Exercise details:
From the entries that follow, list every line in which the string "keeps" appears.

Records excerpted from a collection:
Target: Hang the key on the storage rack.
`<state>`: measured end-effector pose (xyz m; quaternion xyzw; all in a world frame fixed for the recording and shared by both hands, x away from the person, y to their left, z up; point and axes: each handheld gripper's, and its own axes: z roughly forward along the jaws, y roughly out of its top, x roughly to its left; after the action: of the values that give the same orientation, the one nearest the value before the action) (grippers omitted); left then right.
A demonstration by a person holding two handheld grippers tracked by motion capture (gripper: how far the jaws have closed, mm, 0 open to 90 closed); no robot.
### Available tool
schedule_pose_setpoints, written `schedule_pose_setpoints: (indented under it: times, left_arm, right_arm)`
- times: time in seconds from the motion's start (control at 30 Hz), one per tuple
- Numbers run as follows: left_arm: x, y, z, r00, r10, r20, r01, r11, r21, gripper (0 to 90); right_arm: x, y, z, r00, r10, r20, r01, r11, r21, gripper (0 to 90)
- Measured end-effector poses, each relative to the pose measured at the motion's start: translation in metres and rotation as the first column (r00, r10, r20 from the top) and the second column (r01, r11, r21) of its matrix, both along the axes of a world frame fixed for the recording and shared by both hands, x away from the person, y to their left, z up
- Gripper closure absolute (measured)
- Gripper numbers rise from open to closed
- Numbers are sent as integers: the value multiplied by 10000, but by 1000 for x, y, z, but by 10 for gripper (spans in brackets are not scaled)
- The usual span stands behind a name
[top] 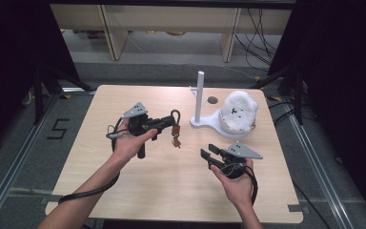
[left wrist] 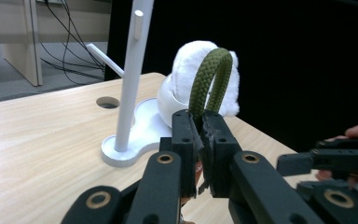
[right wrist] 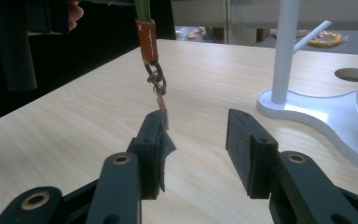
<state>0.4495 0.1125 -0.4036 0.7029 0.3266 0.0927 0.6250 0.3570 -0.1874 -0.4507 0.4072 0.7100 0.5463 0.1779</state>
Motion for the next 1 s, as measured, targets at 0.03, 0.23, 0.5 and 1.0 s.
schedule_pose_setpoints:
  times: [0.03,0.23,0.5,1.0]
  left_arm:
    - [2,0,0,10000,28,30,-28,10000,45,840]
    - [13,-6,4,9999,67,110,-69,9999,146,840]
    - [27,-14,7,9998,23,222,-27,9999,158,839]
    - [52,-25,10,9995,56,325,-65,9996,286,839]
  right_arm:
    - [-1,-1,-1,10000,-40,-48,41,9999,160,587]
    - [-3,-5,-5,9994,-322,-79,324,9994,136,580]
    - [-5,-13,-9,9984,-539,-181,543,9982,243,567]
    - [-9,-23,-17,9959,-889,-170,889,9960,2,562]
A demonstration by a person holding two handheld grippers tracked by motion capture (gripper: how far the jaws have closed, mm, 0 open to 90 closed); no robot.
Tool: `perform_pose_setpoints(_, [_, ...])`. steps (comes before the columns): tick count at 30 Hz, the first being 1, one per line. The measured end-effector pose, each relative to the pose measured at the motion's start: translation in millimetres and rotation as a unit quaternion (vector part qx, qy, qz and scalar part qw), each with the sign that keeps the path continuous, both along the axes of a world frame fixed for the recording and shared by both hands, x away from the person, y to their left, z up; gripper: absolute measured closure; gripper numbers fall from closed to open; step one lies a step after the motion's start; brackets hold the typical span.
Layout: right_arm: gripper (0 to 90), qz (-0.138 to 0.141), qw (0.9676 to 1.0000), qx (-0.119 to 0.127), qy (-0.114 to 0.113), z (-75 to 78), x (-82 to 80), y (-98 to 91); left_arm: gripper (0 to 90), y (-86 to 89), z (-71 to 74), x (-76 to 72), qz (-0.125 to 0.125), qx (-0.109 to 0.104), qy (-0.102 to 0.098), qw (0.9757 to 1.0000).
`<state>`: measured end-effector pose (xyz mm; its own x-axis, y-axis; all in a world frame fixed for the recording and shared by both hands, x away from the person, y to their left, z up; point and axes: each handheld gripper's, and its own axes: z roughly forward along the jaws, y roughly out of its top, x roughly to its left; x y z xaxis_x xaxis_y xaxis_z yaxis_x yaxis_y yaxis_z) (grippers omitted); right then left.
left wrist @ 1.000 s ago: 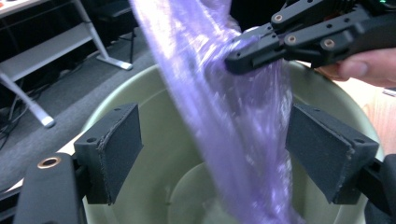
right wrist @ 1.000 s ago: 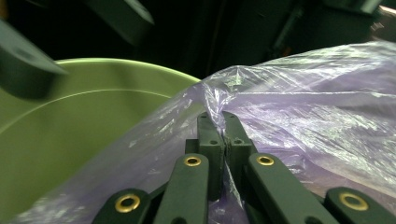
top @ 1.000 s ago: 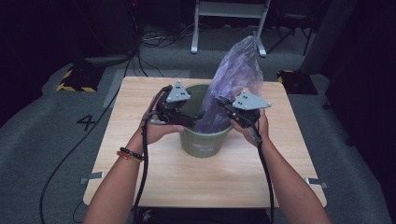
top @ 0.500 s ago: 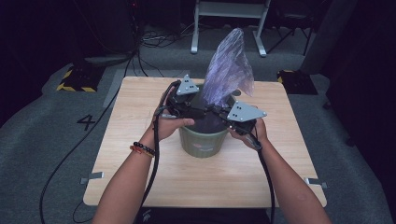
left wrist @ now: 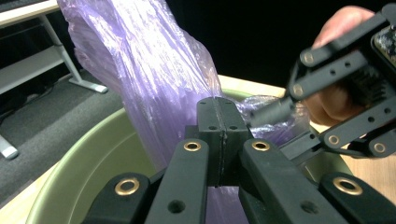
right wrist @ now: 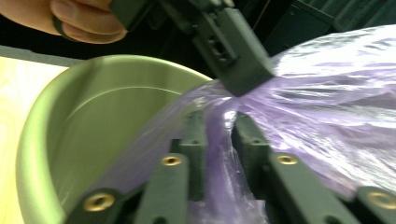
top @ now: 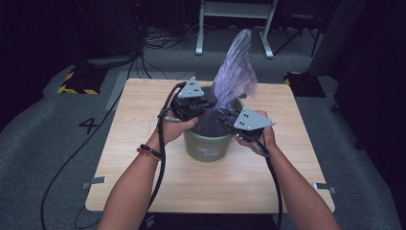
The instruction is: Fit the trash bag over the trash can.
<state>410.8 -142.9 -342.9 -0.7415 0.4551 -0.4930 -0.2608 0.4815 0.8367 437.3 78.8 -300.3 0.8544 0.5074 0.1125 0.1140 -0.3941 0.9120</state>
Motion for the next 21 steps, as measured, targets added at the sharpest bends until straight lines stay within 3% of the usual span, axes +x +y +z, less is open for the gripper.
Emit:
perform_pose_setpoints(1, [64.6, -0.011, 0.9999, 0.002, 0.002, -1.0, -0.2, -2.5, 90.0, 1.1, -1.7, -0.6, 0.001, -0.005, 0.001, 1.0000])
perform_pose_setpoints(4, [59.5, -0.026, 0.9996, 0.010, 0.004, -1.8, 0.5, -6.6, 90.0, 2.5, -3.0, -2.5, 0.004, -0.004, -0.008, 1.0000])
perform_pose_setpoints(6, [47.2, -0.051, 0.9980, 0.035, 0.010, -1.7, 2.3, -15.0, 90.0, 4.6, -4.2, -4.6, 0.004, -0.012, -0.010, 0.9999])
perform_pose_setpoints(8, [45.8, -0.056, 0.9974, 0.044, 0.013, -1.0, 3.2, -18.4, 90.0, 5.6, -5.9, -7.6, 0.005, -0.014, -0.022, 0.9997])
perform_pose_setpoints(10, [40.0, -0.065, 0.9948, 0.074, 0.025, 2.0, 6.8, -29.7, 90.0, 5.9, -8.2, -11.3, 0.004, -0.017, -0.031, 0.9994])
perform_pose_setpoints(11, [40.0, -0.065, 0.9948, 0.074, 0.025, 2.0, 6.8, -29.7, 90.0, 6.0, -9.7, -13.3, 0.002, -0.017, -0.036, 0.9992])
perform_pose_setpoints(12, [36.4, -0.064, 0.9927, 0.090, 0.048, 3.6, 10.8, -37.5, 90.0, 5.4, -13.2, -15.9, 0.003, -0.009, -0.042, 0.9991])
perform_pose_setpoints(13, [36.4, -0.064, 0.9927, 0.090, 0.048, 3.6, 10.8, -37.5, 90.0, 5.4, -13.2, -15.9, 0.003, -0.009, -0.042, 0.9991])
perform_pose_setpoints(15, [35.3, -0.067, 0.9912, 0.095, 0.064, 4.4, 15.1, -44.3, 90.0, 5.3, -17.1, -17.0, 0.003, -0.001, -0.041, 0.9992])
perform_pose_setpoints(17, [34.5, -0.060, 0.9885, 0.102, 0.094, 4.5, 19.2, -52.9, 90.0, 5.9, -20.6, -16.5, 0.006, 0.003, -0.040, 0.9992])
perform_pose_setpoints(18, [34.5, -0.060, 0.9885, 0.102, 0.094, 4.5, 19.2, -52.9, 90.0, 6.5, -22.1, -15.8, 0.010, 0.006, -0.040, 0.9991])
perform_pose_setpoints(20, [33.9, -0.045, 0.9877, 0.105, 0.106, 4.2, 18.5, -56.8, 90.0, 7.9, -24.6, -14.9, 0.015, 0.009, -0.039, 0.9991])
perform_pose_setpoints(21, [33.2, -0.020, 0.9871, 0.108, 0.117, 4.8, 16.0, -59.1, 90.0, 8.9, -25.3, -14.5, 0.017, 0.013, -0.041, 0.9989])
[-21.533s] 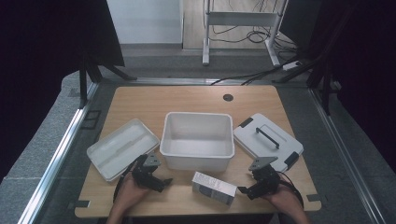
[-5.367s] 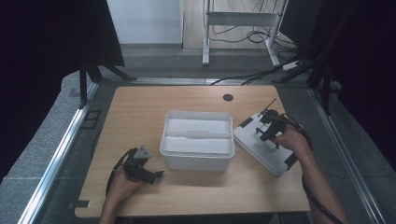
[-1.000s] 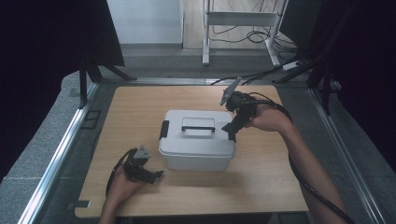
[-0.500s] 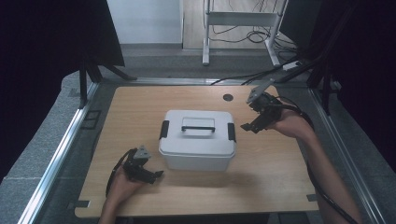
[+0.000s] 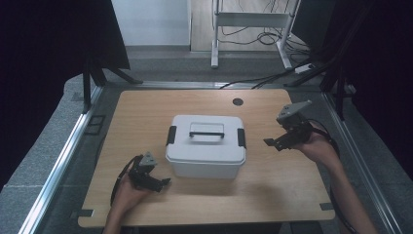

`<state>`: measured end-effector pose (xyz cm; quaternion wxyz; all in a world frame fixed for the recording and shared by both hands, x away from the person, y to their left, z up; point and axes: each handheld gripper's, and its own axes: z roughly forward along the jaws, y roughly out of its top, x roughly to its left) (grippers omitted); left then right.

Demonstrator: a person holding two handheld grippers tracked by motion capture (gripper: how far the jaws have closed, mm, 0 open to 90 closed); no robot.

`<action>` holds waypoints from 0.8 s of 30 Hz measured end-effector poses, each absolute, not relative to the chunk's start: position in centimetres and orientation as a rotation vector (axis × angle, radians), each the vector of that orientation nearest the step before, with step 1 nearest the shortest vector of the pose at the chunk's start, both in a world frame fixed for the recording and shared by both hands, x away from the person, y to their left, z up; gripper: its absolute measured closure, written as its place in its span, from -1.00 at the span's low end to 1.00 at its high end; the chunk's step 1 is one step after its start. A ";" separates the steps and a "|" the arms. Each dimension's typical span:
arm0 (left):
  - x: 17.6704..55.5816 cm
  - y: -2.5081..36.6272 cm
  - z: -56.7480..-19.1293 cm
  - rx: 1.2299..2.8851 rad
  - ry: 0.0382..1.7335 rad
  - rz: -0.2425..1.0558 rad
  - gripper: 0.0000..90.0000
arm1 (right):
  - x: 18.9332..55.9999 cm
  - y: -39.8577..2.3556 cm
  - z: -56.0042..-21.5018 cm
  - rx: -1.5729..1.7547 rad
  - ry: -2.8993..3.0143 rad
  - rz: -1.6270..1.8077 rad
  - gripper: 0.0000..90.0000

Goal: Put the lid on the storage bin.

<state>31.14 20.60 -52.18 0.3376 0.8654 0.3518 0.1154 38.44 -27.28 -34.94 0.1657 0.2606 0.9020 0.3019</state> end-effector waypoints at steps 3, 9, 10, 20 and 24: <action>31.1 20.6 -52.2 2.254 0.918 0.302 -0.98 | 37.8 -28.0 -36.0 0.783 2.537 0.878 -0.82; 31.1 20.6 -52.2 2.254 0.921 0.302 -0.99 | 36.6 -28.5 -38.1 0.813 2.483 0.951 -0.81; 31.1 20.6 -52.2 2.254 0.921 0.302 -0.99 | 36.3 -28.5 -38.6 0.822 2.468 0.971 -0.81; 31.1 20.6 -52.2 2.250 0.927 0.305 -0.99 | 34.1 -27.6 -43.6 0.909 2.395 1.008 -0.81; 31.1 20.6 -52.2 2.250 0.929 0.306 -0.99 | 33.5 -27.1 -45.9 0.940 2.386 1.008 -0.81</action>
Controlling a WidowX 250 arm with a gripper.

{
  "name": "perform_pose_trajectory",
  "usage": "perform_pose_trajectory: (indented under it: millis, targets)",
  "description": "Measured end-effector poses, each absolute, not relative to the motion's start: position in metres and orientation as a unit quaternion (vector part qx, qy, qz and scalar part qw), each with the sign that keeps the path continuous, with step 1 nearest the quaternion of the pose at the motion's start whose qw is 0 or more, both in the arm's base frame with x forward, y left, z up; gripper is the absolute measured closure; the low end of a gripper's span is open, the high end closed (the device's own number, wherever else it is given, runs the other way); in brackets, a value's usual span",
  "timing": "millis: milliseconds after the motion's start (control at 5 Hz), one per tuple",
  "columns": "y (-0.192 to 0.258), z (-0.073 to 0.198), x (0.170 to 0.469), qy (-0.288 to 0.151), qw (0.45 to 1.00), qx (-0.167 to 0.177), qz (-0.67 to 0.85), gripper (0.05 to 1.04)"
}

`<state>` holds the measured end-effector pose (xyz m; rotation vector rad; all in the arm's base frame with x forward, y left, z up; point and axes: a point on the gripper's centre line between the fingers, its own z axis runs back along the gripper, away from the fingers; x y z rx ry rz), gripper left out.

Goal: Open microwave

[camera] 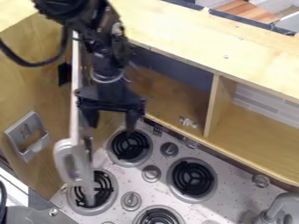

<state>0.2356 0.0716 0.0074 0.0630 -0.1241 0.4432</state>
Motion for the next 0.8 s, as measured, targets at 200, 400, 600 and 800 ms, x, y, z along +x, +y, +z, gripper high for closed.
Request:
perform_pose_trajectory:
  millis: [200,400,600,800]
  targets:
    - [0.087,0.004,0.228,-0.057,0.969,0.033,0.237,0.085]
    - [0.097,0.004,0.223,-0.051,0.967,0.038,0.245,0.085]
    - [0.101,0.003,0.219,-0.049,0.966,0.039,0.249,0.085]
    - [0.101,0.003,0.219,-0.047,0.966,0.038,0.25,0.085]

Task response:
Tool: `perform_pose_setpoints(_, [_, ...])`. steps (comes before the columns): tick count at 30 Hz, the first being 1, one per line. The measured end-effector pose, each relative to the pose measured at the motion's start: translation in millimetres and rotation as a unit quaternion (vector part qx, qy, qz and scalar part qw), each with the sign that keeps the path continuous, both along the axes of a world frame fixed for the recording and shared by both hands, x away from the person, y to their left, z up; gripper: absolute measured closure; gripper numbers fall from closed to open; step one lies a step after the motion's start; brackets hold the typical span.
  "description": "Measured end-effector poses, each absolute, not relative to the motion's start: position in metres and orientation as a unit quaternion (vector part qx, qy, qz and scalar part qw), each with the sign that keeps the path continuous, with step 1 nearest the quaternion of the pose at the motion's start whose qw is 0 or more, both in the arm's base frame with x forward, y left, z up; gripper is the absolute measured closure; the low end of a gripper's span is open, the high end closed (the device's own number, wherever else it is given, runs the other way); in brackets, a value's usual span",

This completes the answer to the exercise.